Il Dio cristiano del 1219 viene predicato (e creduto) così, tanto in Europa, quanto in Terra Santa: ordina le crociate, dona il Paradiso ai soldati che si imbarcano, è glorificato dalle vittorie, scomunica i potenti che abbandonano il campo, vigila severamente sulla decima del bottino da dare alla Chiesa e punisce i peccati dei suoi vessilliferi con pesanti rovesci militari. In questo senso, l’Historia damiatina, testo tradotto e introdotto accuratamente da Barbara Bombi, è un documento straordinario per capire la «normalità» di una guerra santa; lo spazio maggiore è dedicato alla descrizione minuziosa di ciò che concerne un conflitto armato: fortificazioni, macchine, strategie, particolarità geografiche; tutti fattori resi più accessibili al lettore dal saggio di Aldo A. Settia, titolato Gli "Angeli" a Damietta che chiude la pubblicazione.

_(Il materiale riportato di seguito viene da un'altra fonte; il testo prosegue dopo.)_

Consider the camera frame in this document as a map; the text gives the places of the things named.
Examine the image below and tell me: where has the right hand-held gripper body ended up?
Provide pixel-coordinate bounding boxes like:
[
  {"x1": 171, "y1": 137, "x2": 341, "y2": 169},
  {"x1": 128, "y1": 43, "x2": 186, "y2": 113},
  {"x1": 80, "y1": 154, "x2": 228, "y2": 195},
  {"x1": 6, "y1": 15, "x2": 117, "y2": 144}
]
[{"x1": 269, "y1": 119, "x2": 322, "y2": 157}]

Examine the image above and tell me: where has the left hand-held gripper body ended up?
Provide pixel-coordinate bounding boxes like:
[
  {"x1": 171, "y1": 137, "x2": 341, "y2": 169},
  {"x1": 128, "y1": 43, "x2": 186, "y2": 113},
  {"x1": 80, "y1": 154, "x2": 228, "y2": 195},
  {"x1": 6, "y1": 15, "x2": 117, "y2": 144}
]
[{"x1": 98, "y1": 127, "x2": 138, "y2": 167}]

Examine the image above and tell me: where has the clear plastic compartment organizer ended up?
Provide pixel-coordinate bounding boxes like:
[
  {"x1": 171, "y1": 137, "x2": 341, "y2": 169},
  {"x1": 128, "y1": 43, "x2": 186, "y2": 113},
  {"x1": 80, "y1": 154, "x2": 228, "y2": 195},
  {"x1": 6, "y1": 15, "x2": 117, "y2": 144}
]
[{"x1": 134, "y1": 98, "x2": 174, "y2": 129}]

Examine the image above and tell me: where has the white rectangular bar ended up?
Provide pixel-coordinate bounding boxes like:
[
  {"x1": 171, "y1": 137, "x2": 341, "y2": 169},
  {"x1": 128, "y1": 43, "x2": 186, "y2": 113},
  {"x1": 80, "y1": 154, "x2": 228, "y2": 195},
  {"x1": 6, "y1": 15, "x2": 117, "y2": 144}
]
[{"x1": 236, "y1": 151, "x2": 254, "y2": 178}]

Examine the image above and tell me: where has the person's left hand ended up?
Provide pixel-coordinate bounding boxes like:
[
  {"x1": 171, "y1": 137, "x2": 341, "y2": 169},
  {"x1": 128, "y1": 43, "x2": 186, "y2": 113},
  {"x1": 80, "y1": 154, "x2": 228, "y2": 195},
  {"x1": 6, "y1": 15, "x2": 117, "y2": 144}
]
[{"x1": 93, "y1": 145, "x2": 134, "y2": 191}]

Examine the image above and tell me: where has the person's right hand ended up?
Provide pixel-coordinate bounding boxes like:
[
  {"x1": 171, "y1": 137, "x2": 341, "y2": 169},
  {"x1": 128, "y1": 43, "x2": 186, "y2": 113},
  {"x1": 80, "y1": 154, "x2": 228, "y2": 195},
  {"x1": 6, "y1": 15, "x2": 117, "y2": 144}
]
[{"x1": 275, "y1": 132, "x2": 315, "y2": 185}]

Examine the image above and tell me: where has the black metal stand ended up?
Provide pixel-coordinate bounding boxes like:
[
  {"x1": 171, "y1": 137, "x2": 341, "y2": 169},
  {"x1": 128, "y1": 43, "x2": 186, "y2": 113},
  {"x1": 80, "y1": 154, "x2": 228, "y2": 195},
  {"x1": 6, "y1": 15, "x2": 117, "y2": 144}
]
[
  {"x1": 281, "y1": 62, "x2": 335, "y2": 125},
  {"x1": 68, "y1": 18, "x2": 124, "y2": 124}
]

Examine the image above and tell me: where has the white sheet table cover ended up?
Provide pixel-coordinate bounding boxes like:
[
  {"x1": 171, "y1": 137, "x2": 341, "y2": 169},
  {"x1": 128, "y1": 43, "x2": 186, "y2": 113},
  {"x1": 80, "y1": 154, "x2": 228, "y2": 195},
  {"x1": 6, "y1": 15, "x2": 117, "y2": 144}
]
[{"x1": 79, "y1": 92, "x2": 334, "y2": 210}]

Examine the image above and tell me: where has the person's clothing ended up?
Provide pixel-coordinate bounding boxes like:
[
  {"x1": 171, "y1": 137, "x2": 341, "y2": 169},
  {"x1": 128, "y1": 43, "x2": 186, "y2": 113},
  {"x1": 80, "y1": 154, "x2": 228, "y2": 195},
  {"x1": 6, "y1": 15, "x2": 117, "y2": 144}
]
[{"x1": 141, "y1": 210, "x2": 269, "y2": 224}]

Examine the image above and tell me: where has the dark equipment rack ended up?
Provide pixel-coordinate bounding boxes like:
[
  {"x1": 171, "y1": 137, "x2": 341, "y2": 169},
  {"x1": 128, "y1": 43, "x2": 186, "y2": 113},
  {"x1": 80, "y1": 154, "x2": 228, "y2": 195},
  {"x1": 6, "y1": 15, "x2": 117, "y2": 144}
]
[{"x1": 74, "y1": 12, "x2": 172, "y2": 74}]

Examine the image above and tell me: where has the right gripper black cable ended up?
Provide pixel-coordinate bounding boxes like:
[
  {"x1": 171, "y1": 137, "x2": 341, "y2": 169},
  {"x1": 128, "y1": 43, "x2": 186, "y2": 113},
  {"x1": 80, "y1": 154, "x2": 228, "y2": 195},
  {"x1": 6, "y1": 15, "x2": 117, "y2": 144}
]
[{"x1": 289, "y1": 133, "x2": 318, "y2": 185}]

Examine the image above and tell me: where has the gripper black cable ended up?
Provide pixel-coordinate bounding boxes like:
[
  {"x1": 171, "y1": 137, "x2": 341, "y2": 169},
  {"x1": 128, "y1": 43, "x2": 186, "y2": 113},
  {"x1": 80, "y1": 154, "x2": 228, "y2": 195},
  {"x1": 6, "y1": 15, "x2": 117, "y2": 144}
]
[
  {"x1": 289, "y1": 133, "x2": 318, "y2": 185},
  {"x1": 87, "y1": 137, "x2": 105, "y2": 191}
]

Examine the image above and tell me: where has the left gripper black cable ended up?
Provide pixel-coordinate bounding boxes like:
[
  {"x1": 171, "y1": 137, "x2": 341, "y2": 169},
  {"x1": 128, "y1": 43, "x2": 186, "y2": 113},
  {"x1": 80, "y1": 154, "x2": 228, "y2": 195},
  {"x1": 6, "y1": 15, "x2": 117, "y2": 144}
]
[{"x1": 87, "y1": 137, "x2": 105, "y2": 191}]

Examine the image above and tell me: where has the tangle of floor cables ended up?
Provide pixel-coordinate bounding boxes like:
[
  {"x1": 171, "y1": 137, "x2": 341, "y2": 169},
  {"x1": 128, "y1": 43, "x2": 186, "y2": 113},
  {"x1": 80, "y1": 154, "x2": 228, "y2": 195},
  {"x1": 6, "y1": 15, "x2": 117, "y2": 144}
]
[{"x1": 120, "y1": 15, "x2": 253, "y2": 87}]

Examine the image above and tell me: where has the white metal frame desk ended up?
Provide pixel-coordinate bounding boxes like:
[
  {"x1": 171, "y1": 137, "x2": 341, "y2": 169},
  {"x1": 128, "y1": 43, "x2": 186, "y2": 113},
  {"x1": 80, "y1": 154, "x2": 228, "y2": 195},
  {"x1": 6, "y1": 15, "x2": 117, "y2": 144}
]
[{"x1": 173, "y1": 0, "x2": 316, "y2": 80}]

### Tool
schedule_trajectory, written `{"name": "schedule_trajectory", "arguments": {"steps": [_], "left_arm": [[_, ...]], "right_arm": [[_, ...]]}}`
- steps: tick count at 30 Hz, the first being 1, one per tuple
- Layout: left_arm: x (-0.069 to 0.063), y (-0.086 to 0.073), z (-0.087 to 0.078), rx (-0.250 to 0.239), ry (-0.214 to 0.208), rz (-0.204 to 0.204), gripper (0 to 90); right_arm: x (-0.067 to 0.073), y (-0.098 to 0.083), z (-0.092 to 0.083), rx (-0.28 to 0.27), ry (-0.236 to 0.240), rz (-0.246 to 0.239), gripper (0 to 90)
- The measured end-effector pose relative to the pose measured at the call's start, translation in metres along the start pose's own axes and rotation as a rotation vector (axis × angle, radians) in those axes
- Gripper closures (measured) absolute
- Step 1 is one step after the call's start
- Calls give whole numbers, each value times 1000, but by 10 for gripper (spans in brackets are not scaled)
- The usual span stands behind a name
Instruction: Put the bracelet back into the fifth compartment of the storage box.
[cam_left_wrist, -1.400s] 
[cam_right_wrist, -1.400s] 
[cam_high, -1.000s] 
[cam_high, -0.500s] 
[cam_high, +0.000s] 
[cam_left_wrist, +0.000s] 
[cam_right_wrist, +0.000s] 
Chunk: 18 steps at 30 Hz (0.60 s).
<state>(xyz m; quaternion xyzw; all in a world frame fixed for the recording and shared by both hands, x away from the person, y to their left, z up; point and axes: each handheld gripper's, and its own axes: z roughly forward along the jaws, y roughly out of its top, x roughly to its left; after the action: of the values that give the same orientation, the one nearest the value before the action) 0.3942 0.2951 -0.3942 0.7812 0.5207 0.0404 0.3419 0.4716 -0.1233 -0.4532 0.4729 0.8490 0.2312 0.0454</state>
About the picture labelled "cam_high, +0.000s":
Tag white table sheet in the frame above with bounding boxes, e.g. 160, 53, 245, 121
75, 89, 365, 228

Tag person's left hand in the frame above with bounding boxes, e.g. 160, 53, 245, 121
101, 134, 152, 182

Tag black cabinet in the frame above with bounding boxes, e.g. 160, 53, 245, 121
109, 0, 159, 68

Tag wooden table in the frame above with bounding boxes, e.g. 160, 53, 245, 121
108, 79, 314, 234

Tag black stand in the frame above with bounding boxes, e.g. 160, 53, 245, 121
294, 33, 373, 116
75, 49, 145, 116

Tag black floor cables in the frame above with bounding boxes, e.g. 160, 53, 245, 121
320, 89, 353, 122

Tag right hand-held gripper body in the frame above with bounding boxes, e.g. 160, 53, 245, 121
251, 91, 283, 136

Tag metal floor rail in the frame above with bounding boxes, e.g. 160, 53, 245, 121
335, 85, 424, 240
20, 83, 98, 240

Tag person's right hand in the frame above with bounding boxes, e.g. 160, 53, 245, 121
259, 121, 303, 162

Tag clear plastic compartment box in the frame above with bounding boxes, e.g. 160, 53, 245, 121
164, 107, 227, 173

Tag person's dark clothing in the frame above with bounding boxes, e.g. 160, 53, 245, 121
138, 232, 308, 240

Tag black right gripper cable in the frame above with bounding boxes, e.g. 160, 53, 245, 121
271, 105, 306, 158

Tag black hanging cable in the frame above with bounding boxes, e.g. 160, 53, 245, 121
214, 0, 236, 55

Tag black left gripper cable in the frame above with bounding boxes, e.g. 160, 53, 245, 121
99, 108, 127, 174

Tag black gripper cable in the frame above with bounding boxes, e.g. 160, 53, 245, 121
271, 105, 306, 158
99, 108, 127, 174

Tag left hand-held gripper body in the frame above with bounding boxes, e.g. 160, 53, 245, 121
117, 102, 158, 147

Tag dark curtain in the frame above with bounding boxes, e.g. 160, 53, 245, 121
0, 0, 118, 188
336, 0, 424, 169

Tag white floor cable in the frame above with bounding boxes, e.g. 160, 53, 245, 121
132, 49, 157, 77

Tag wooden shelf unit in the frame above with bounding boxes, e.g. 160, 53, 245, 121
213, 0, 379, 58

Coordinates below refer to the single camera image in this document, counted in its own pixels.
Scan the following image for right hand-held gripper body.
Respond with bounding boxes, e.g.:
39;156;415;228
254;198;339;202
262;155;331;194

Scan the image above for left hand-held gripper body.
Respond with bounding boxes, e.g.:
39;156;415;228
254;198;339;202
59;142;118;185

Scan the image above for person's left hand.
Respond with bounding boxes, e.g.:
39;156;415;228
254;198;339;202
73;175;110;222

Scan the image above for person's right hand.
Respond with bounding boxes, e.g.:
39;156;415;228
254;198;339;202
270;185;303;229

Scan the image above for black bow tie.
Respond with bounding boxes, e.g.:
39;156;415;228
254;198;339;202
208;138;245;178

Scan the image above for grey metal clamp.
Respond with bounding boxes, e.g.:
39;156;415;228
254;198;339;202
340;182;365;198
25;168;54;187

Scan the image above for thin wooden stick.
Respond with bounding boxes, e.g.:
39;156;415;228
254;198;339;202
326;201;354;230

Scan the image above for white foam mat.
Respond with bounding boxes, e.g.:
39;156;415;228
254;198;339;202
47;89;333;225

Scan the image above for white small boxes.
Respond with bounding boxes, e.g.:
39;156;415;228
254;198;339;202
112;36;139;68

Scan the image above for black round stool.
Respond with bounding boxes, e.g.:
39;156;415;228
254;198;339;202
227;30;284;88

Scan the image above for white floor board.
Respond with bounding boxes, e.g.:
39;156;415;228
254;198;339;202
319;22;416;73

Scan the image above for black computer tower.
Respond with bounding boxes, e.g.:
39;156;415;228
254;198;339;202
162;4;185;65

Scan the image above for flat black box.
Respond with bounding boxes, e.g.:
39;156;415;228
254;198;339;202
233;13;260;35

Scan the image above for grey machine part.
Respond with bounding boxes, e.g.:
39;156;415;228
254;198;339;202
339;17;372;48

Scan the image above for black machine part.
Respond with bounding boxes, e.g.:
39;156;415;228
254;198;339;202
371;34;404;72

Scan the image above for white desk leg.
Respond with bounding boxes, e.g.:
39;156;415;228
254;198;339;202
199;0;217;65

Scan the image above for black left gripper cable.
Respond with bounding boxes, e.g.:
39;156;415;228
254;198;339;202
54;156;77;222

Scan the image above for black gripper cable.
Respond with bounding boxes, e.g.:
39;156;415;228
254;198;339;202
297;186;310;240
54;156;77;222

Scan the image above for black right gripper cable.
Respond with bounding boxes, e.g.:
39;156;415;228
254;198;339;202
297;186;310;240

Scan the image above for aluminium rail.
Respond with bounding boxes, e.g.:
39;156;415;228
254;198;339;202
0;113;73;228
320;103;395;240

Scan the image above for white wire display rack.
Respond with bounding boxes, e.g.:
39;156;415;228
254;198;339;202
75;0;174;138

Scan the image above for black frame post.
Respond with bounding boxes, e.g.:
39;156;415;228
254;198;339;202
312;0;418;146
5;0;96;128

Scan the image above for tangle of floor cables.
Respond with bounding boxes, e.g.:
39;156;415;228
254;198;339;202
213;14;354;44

Eppure c’è un’altra faccia della medaglia, altrettanto coerente con il pensiero politico e religioso del tempo, rappresentato dai tentativi di Innocenzo III e Federico II (e da Oliviero stesso, che si spinse fino a proporre la conversione al sultano) di creare per via diplomatica le premesse per una convivenza pacifica tra islamici e cristiani nella terra che raccoglie le radici di tre monoteismi. In questa «normalità» non trova posto il fatto più celebre e stravagante di allora, l’incontro tra Francesco d’Assisi e il sultano, avvenuto poco prima che Damietta cadesse, accadimento così al di fuori dalle categorie dello spazio e del tempo da non essere compreso per lungo tempo nemmeno dai discepoli del santo. Oliviero non ne parlò; in compenso, tramite la sua Historia, raccontò ciò che Francesco stesso vide, e con cui il lettore odierno si può immedesimare.